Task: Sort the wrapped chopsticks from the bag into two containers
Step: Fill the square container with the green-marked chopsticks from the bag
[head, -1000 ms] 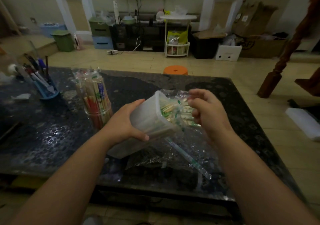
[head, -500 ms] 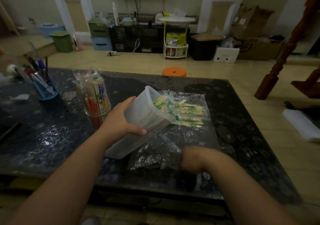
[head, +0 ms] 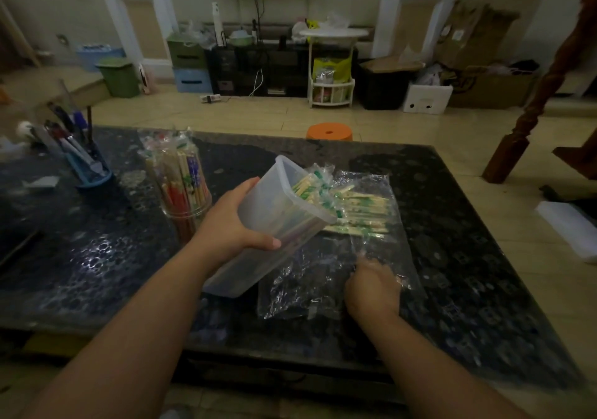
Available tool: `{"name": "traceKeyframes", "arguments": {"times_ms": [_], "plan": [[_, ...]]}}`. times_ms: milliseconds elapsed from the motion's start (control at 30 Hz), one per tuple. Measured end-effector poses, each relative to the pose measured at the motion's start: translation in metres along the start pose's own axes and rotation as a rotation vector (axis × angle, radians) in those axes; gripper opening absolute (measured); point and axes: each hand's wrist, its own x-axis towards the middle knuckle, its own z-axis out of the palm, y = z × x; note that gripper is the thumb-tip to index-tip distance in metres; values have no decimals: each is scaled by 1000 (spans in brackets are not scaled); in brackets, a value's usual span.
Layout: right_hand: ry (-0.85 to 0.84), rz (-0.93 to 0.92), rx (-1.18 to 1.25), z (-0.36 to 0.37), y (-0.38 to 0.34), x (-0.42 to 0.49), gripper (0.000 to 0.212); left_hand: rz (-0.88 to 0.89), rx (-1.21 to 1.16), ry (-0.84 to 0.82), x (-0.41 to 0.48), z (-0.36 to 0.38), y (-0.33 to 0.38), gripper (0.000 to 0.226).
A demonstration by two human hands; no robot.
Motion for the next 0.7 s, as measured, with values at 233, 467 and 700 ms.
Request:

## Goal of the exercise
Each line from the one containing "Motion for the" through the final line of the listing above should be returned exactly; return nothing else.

## Task response
Motion for the next 0.7 s, as measured, with values at 233, 467 and 700 ms.
Request:

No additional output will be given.